Von daher fehlt es bereits an einem Anordnungsanspruch.
Es besteht auch kein Anordnungsgrund. Der Antragsteller begehrt lediglich eine ermessensfehlerfreie Entscheidung
(zum Problem vgl. Keller in: Meyer-Ladewig, SGG, 9, Aufl. 2008, § 86b, Rdnr. 30a). Hierfür bedarf es aber keines
Eilverfahrens. Einen Rechtsverlust könnte der Kläger nur durch die rechtswidrige Nichteinteilung zu Diensten erleiden.
Der Antragsteller begehrt lediglich ein rechtmäßiges Verhalten, ohne auf konkret zu erleidende Nachteile hinzuweisen.
Offensichtlich hat er gegen den Bescheid des Obmanns vom 22.12.2009 bisher auch keinen Widerspruch eingelegt.
Die Überprüfung der Vorwürfe kann aber ggf. im Widerspruchsverfahren oder einem anschließenden Klageverfahren
erfolgen.
Nach allem war der Antrag auf Erlass einer einstweiligen Anordnung abzuweisen.
Die Kostenentscheidung beruht auf § 197a SGG i. V. m. § 154 Abs. 1 VwGO. Der unterliegende Teil trägt die Kosten
des Verfahrens.
Die Streitwertfestsetzung beruht auf den gesetzlichen Vorgaben.
Für das Klageverfahren gilt das Gerichtskostengesetz i. d. F. des Gesetzes zur Modernisierung des Kostenrechts
(Kostenrechtsmodernisierungsgesetz – KostRMoG) vom 05.05.2004, BGBl. I S. 718, da der Antrag nach dem
30.06.2004 anhängig wurde (vgl. § 72 Nr. 1 GKG). Soweit eine Entscheidung nach § 62 Satz 1 nicht ergeht oder nicht
bindet, was hier der Fall ist, setzt das Prozessgericht den Wert für die zu erhebenden Gebühren durch Beschluss
fest, sobald eine Entscheidung über den gesamten Streitgegenstand ergeht oder sich das Verfahren anderweitig
erledigt (§ 63 Abs. 2 Satz 1 GKG).
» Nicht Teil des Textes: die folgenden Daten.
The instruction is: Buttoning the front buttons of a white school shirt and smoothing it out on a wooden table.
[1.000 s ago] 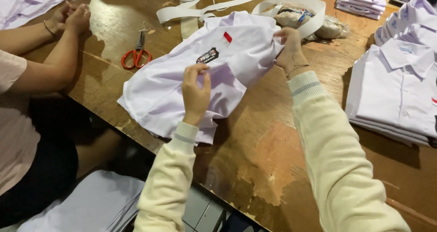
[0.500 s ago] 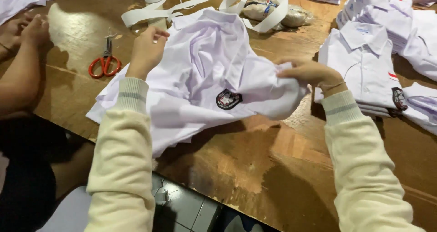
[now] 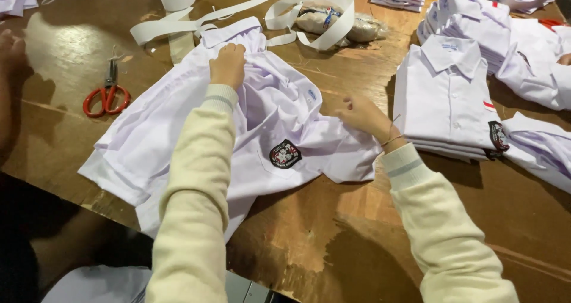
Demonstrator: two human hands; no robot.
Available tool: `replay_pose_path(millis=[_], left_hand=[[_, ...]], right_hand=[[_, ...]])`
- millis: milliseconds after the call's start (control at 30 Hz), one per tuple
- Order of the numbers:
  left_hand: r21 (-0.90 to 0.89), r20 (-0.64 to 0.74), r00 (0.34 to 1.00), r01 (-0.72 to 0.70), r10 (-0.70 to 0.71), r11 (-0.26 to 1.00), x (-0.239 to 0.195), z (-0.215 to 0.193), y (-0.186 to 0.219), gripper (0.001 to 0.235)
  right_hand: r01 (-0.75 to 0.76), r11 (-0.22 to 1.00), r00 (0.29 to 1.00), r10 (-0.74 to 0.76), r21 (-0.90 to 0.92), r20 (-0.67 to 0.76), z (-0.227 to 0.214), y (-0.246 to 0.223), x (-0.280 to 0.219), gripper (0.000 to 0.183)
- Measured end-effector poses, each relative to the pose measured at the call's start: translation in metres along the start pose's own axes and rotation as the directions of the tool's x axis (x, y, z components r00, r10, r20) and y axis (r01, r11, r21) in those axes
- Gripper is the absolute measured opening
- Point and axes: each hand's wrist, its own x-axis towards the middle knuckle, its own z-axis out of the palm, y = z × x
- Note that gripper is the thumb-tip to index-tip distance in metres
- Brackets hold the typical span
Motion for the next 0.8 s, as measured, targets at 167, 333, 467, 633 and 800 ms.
replay_pose_path(millis=[167,333,467,633,800], left_hand=[[-0.192,0.208,0.950,0.275,-0.234,0.942,0.030,0.037,-0.014,0.052],[-0.063,0.291,0.935,0.230,-0.203,0.971,0.037,0.049,-0.025,0.053],[0.138,0.002,1.000,-0.016,0.016,0.990,0.020,0.029,-0.014,0.042],[-0.188,-0.005,0.993,-0.117,0.118,0.975,0.003,-0.012,-0.012,0.028],[-0.107,0.015,0.999,-0.038,0.040,0.994,-0.001,-0.063,-0.021,0.031]], right_hand=[[0.039,0.999,0.984,-0.034,-0.024,0.174,0.030,-0.025,0.005,0.089],[0.049,0.992,0.989,-0.032,-0.116,0.142,0.040,-0.022,0.012,0.088],[0.031,0.996,0.999,-0.028,-0.083,0.038,0.048,-0.001,0.013,0.061],[0.059,0.998,0.979,-0.057,0.002,-0.194,0.032,-0.017,-0.011,0.034],[0.239,0.950,0.882,-0.126,0.201,-0.453,0.041,0.043,0.016,0.023]])
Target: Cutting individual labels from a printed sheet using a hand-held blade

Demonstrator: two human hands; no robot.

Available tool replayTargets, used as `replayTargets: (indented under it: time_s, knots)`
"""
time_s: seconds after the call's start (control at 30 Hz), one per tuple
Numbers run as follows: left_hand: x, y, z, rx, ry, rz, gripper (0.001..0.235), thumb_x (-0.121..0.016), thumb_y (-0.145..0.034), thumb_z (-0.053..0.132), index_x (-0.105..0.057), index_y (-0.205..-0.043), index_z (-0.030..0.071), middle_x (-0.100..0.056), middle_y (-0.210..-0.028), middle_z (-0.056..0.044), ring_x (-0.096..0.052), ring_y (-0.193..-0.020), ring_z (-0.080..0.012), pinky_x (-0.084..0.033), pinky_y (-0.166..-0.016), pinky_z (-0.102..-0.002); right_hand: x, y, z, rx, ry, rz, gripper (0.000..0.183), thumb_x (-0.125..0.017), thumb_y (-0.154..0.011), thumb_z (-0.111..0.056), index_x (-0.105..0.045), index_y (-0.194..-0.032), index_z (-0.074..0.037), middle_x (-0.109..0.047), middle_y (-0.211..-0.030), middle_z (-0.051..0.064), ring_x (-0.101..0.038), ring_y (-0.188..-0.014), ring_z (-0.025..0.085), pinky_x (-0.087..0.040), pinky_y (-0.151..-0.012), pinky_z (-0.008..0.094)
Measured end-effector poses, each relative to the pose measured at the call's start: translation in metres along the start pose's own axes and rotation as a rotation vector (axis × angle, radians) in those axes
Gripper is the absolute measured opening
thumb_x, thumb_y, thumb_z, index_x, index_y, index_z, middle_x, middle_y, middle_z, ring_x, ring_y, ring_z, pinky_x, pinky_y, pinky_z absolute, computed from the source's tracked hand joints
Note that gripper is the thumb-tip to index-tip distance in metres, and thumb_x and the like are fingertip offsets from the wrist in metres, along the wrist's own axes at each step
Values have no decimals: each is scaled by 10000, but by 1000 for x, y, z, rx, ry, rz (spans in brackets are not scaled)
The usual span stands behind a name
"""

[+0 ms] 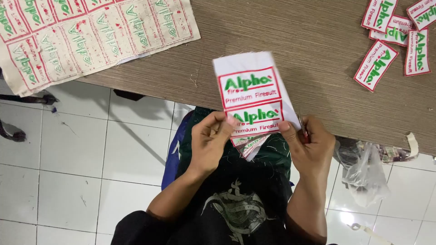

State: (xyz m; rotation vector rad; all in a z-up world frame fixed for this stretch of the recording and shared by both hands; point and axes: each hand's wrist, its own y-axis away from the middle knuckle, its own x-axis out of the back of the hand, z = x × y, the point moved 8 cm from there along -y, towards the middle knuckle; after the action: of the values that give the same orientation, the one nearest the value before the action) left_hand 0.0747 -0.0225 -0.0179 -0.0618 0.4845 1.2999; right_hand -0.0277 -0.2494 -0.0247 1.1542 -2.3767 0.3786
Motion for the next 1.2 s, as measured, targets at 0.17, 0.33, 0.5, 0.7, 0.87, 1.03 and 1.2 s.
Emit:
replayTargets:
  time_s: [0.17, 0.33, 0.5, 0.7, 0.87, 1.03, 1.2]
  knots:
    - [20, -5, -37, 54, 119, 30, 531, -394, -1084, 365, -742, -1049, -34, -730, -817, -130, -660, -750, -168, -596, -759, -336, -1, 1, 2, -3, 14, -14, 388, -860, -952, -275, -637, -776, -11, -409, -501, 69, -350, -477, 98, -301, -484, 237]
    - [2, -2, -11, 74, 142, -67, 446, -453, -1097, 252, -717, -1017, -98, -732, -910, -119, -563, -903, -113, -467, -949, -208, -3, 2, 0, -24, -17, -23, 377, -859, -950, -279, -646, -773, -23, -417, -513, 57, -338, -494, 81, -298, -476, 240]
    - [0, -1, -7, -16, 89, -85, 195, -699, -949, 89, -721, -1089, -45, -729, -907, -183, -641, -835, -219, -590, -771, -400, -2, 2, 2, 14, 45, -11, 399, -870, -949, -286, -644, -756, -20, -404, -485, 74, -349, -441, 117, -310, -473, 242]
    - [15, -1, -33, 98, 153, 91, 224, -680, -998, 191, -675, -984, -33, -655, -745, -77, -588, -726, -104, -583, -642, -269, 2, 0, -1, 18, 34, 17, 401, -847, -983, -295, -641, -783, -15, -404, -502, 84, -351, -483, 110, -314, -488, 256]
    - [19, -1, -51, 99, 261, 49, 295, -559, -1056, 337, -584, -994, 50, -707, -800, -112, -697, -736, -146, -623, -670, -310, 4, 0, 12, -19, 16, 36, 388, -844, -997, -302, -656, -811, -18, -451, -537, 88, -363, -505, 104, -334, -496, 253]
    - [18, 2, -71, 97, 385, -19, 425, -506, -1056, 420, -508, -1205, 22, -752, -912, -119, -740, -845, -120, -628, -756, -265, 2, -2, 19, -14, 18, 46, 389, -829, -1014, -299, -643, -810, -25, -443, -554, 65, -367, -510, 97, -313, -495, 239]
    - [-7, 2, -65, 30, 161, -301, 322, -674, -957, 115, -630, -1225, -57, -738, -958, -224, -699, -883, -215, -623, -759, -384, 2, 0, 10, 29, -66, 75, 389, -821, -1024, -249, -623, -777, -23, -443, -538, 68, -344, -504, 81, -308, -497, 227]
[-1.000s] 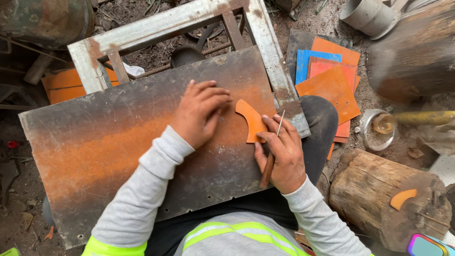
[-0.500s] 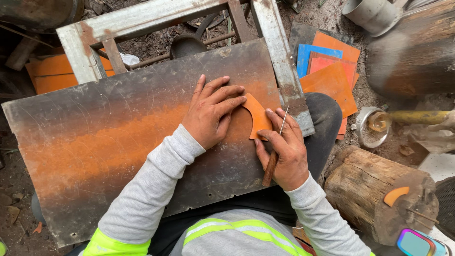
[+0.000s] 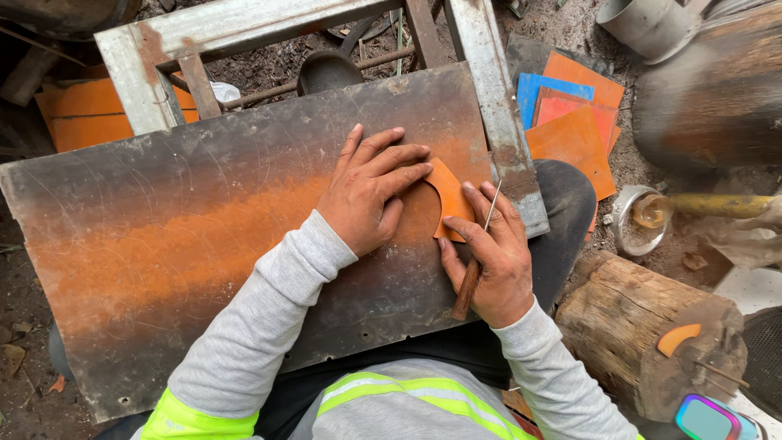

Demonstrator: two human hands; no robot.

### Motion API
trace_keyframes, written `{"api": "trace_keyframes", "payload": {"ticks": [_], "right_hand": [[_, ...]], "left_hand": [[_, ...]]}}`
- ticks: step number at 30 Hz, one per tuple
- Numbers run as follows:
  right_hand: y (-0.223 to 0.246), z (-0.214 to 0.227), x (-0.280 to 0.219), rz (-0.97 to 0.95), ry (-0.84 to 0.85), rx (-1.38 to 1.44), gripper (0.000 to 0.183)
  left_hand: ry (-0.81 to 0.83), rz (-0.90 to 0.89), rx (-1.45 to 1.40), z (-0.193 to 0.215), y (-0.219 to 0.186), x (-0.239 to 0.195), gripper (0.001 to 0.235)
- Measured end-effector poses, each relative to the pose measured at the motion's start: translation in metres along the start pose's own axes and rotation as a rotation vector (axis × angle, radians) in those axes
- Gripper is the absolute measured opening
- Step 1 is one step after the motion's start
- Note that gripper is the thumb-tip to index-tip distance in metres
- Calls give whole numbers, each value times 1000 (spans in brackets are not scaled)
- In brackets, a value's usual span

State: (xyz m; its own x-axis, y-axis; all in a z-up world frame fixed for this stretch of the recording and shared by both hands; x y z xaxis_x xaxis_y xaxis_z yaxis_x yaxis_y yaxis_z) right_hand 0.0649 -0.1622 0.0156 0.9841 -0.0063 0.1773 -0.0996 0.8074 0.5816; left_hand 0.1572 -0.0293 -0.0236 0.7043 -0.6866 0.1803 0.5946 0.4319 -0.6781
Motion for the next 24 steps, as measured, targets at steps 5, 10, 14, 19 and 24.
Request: {"api": "trace_keyframes", "payload": {"ticks": [5,10,14,19,24], "right_hand": [[0,-2,1,-8,4,18,29],[-1,-2,1,-13,0,27,28],[0,-2,1,-1,-1,24,29],[0,-2,1,-7,-7,21,29],[0,-2,1,4,-7,22,29]], "left_hand": [[11,3,-7,0,1,0,54],[-45,-1,-37,5,2,0,55],[-175,46,-173,16,14,-6,48],[-138,3,-79,12,10,-6,39],[-57,-35,14,5,1,-7,47]]}}
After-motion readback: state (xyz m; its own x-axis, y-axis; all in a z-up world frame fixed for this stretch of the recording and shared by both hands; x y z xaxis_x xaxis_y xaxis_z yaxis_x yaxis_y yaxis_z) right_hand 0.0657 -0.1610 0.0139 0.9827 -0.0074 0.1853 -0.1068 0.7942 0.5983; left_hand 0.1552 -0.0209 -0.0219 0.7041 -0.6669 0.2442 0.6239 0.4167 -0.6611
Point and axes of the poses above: each hand's wrist, its own x-axis towards the middle knuckle, its own z-axis out of the back of the hand, y = z × x, the point moved 9 cm from there along x, towards the middle knuckle, and after that the axes turned 4 degrees about -z, right-handed, at the moved point
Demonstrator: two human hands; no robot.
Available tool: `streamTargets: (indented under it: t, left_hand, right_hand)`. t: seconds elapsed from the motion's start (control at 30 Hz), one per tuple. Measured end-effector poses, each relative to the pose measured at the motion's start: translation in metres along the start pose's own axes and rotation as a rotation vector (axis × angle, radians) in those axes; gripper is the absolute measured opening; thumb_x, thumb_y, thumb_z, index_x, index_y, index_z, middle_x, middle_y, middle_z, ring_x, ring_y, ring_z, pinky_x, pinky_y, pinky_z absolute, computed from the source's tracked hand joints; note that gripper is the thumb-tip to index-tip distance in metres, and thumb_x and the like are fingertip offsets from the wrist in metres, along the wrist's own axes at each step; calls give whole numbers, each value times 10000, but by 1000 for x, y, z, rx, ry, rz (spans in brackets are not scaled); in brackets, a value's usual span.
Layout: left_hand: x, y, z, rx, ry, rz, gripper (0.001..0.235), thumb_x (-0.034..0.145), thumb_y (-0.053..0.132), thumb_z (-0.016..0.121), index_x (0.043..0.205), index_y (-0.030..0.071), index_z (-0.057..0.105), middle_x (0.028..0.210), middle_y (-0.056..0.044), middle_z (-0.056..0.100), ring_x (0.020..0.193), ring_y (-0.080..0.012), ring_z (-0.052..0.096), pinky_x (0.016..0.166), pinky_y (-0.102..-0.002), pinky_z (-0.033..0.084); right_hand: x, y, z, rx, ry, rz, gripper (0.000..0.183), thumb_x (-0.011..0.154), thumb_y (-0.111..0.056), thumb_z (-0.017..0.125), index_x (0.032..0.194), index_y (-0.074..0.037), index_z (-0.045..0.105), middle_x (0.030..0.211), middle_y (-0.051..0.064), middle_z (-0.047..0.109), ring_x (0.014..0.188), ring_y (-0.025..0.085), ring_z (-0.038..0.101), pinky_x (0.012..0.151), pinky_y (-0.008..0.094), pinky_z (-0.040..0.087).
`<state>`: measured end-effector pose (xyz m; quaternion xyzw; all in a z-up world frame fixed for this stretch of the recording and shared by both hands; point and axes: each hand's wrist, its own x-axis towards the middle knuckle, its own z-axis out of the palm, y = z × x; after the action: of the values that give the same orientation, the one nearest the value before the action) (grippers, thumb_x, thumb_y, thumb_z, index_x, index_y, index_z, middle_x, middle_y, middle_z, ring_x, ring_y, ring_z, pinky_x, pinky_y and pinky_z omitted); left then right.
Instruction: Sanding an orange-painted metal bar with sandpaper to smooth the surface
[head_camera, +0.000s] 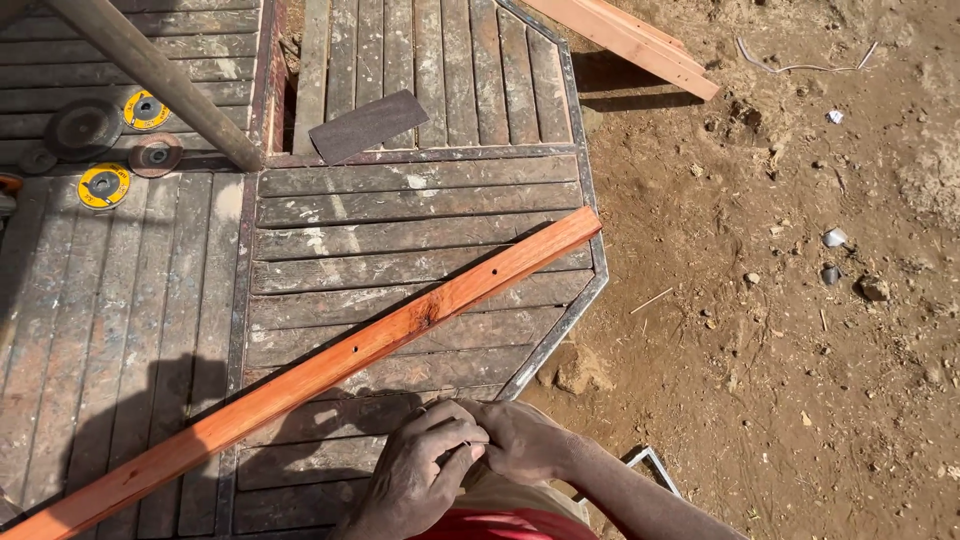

In Prozessverfahren vor den Gerichten der Sozialgerichtsbarkeit wird die
Verfahrensgebühr mit der Einreichung der Klage-, Antrags-, Einspruchs- oder Rechtsmittelschrift oder mit der Abgabe
der entsprechenden Erklärung zu Protokoll fällig (§ 6 Abs. 1 Nr. 4 GKG).
In Verfahren vor den Gerichten der Sozialgerichtsbarkeit ist, soweit nichts anderes bestimmt ist, der Streitwert nach
den sich aus dem Antrag des Klägers für ihn ergebenden Bedeutung der Sache nach Ermessen zu bestimmen. Bietet
der Sach- und Streitwert für die Bestimmung des Streitwerts keine genügenden Anhaltspunkte, so ist ein Streitwert
von 5.000,00 Euro anzunehmen (§ 52 Abs. 1 und 2 GKG).
Auszugehen war hier vom Regelstreitwert, der für das einstweilige Anordnungsverfahren zu dritteln war.